■ Records provided
━━━━
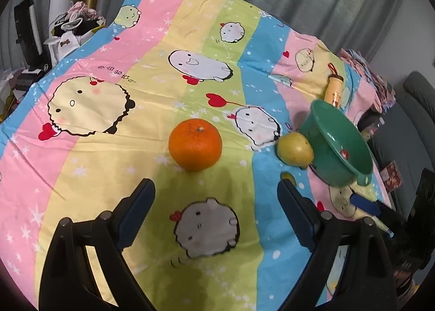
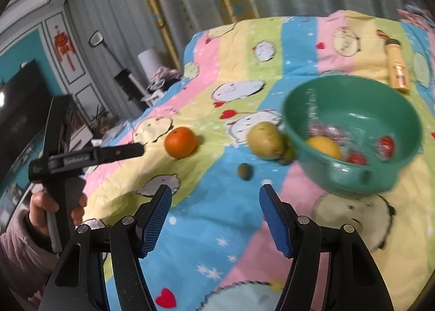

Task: Organize fruits
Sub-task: 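Withdraw both tools from the basin toward the orange on the quilt, then close the left and right tools together around the orange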

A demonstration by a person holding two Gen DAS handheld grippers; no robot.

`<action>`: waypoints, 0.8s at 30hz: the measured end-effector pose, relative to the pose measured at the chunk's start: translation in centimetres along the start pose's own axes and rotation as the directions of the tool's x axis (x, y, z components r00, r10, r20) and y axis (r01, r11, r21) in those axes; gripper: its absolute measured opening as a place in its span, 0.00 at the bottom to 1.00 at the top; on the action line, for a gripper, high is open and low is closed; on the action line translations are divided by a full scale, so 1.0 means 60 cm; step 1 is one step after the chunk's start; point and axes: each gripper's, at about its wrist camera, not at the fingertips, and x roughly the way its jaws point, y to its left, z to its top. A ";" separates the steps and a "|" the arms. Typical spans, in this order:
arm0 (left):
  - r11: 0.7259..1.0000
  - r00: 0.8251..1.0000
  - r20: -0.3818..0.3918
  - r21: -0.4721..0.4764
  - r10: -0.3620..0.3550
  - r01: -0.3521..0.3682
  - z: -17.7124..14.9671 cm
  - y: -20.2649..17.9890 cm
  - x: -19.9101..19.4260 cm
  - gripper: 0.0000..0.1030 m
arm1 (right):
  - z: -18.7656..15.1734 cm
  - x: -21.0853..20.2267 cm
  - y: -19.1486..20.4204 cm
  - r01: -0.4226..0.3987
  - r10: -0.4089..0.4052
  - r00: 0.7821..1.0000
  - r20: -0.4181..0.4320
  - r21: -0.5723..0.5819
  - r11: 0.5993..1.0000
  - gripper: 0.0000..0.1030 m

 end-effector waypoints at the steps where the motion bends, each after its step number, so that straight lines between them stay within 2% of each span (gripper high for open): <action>1: 1.000 1.000 0.001 -0.005 -0.006 0.006 0.004 0.002 0.006 0.89 | 0.003 0.010 0.006 -0.004 0.004 1.000 -0.008 -0.010 1.000 0.66; 4: 1.000 1.000 -0.006 -0.014 -0.020 0.020 0.019 0.010 0.025 0.89 | 0.021 0.061 0.035 -0.035 0.032 0.998 -0.045 -0.056 0.998 0.66; 11: 0.992 0.992 -0.048 -0.052 -0.114 0.111 0.056 0.038 0.072 0.89 | 0.059 0.175 0.081 -0.069 0.049 0.991 -0.125 -0.159 0.985 0.66; 20: 0.989 0.987 -0.091 -0.077 -0.134 0.127 0.064 0.068 0.112 0.85 | 0.093 0.261 0.100 -0.085 0.049 0.984 -0.173 -0.207 0.975 0.66; 22: 0.989 0.986 -0.098 -0.081 -0.134 0.126 0.062 0.070 0.119 0.83 | 0.095 0.272 0.100 -0.084 0.046 0.983 -0.181 -0.208 0.974 0.66; 24: 0.988 0.985 -0.106 -0.084 -0.138 0.129 0.061 0.072 0.128 0.75 | 0.095 0.283 0.100 -0.081 0.041 0.981 -0.189 -0.210 0.974 0.66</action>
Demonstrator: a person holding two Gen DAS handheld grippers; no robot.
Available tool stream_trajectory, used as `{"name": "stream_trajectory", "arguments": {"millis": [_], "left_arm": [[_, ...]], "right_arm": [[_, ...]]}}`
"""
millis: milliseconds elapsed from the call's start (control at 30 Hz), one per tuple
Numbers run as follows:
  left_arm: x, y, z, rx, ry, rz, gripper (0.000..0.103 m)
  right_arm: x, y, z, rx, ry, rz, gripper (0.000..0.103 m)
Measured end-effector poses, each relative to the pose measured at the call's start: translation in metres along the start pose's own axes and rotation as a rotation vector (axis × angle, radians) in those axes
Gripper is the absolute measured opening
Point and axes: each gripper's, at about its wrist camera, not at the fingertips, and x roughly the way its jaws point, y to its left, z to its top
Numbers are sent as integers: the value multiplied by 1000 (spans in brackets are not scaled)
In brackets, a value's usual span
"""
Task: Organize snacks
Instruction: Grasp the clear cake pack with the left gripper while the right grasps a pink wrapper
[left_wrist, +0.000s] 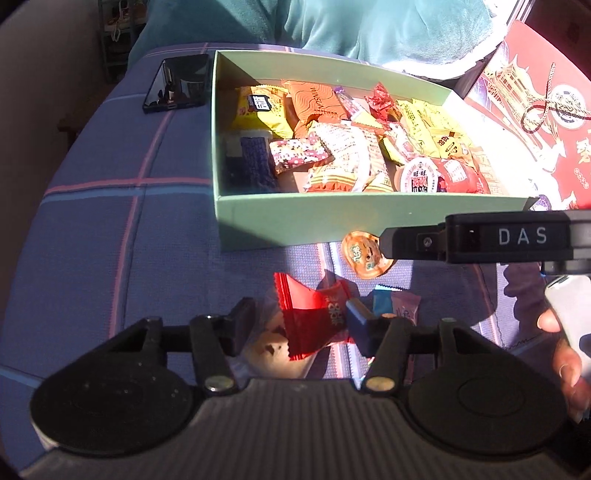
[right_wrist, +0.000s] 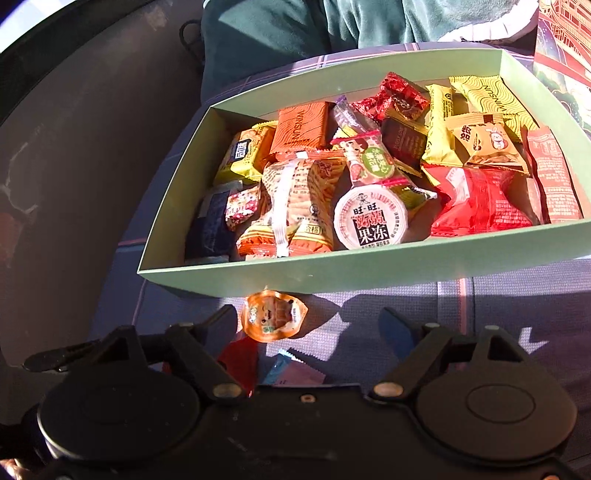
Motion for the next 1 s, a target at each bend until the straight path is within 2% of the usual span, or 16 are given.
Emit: {"name": "stream_trajectory", "arguments": {"millis": [200,367,467,500,600,800,867,1000], "left_arm": [[-14,21,-2,-34,-13,8,75],[-14,18,-15,42,23,-21,77],[-7,14,-22,75,46,-11,76],[-7,12,-22,88,38,-4,73],[-6,3,-20,142,37,8,35],[-13,12,-23,64,41,-3,34],[-17,19,-29,32,38,1,34],[-23,28,-36,3,33,22,35]], "right_arm": [[9,12,-1,-25,22,15,81],[9,13,-6,-20,49,3,81],[5,14,-11,-31,58,-7,81],[3,14,-13,-32,65,-12,80],[-3,14,-22,-30,86,-24,76],[-9,16,-36,-23,136,-24,66],[-6,20,-40,-32,150,-28,65],[1,39,-44,-102,123,-79,65]]}}
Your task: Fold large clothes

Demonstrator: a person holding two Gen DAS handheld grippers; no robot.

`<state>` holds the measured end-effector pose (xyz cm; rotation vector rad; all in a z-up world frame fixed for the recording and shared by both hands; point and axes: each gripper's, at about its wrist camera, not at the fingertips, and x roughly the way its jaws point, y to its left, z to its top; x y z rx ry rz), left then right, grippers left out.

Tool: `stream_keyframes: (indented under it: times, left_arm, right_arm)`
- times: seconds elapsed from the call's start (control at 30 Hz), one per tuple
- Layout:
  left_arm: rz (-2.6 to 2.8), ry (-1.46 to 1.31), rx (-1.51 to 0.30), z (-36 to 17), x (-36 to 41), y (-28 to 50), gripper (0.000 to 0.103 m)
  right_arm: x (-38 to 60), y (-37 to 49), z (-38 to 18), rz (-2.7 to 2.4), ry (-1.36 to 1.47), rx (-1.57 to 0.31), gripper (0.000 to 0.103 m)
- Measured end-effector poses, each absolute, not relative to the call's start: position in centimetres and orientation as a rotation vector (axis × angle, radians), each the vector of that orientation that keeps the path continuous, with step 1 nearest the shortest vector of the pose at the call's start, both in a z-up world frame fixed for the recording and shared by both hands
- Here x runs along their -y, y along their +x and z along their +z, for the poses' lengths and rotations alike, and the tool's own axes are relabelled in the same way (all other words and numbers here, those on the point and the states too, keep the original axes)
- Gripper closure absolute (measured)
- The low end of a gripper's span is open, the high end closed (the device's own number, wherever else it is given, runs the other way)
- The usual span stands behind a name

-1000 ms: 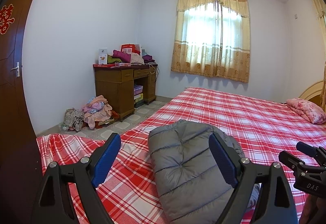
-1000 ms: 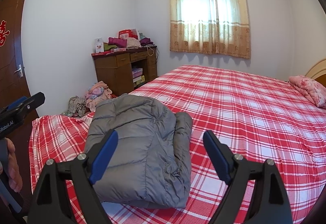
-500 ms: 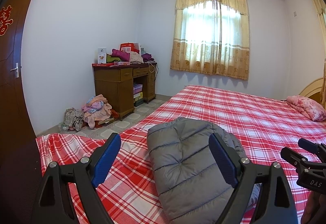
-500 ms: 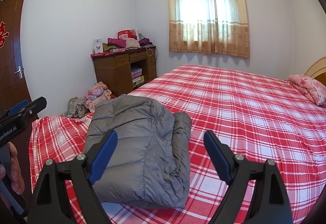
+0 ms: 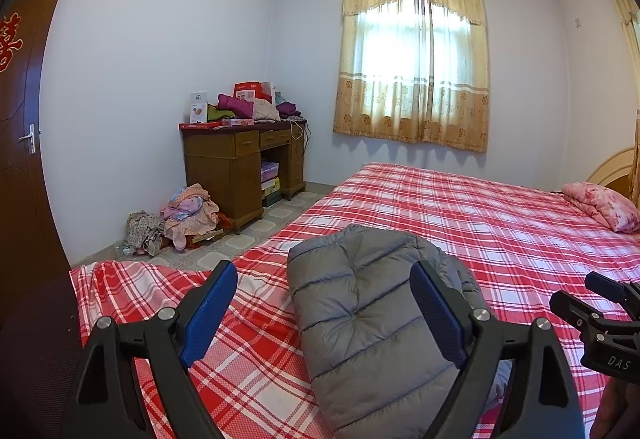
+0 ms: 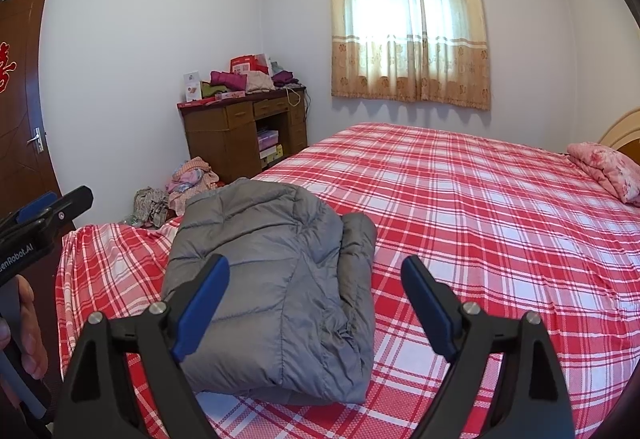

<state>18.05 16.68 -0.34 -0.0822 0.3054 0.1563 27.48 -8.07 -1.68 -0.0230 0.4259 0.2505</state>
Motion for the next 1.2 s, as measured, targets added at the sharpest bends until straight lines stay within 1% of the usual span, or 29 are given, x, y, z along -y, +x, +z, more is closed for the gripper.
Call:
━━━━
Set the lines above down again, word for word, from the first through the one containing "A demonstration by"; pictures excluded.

Task: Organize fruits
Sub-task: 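Withdraw both tools from the basin toward the orange on the quilt, then close the left and right tools together around the orange
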
A demonstration by a person holding two Gen DAS handheld grippers; no robot.

Nothing further is required by the exercise.